From the entries below, extract every line that includes the word "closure".

***** INPUT *****

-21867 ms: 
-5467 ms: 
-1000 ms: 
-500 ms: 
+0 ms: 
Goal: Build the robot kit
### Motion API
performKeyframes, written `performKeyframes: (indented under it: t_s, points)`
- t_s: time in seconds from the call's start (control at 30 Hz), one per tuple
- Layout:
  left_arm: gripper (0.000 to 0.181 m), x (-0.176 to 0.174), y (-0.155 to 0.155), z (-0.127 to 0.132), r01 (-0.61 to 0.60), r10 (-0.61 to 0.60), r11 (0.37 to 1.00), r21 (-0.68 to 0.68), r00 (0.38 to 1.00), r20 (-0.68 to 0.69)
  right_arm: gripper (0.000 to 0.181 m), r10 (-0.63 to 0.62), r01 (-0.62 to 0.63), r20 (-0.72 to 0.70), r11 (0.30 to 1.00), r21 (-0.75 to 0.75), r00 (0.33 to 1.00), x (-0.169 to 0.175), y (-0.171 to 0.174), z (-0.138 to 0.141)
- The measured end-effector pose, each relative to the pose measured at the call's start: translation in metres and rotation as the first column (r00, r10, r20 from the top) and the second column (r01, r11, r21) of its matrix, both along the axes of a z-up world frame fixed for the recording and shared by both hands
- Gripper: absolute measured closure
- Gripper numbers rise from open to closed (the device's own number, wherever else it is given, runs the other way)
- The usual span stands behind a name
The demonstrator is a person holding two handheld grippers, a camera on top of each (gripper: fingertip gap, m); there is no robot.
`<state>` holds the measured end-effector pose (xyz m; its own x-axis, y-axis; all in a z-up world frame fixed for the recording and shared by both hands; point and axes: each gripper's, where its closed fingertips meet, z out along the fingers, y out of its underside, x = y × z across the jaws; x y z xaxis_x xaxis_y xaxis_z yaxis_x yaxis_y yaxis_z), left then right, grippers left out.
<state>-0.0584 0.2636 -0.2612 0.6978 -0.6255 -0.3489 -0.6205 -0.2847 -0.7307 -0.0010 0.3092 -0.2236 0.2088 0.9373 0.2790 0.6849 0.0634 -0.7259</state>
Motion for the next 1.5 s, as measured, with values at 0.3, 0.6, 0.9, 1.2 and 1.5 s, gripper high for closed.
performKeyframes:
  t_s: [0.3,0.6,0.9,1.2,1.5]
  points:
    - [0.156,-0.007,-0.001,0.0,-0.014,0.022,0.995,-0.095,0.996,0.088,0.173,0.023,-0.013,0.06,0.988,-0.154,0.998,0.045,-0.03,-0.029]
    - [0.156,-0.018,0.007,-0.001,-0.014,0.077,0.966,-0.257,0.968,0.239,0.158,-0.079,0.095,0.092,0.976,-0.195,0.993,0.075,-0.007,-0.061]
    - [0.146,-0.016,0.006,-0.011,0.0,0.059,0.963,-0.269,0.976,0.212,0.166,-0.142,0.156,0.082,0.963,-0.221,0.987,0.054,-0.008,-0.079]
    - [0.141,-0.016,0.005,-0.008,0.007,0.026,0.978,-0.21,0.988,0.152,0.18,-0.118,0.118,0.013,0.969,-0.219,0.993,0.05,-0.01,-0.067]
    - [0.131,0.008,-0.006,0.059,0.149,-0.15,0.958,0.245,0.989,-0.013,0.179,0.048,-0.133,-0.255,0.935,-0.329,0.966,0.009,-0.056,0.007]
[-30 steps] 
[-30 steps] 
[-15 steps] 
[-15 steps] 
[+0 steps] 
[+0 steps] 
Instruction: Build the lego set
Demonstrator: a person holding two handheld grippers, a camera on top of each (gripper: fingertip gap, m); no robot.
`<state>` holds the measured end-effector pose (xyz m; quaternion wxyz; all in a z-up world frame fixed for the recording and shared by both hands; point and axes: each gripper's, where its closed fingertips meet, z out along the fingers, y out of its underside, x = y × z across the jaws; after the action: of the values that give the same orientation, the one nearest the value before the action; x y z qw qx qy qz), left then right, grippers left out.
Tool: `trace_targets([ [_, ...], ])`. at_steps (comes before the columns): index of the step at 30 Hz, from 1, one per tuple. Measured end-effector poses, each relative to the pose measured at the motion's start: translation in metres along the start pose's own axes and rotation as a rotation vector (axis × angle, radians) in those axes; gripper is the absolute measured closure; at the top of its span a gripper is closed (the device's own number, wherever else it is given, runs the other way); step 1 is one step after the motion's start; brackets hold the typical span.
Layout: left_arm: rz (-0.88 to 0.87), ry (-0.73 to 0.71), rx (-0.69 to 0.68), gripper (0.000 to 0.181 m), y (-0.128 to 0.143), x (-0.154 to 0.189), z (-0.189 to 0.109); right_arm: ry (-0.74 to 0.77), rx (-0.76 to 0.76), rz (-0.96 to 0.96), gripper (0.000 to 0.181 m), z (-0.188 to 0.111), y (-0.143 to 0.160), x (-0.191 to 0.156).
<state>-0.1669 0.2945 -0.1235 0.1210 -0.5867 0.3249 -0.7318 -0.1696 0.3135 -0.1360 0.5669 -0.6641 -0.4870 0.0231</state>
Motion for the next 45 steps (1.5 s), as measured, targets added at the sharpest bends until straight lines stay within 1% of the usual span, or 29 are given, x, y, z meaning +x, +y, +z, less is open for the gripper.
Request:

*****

RESULT OF THE EXERCISE
- Gripper: absolute measured closure
Tool: `trace_targets([ [_, ...], ])`. at_steps (comes before the columns): index of the step at 30 Hz, from 1, one per tuple. Measured end-effector poses, each relative to the pose measured at the motion's start: translation in metres along the start pose's own axes and rotation as a rotation vector (axis × angle, radians) in those axes; gripper is the absolute measured closure; at the top of its span a gripper is closed (the device's own number, wherever else it is given, runs the other way); step 1 is one step after the motion's start; brackets hold the typical span.

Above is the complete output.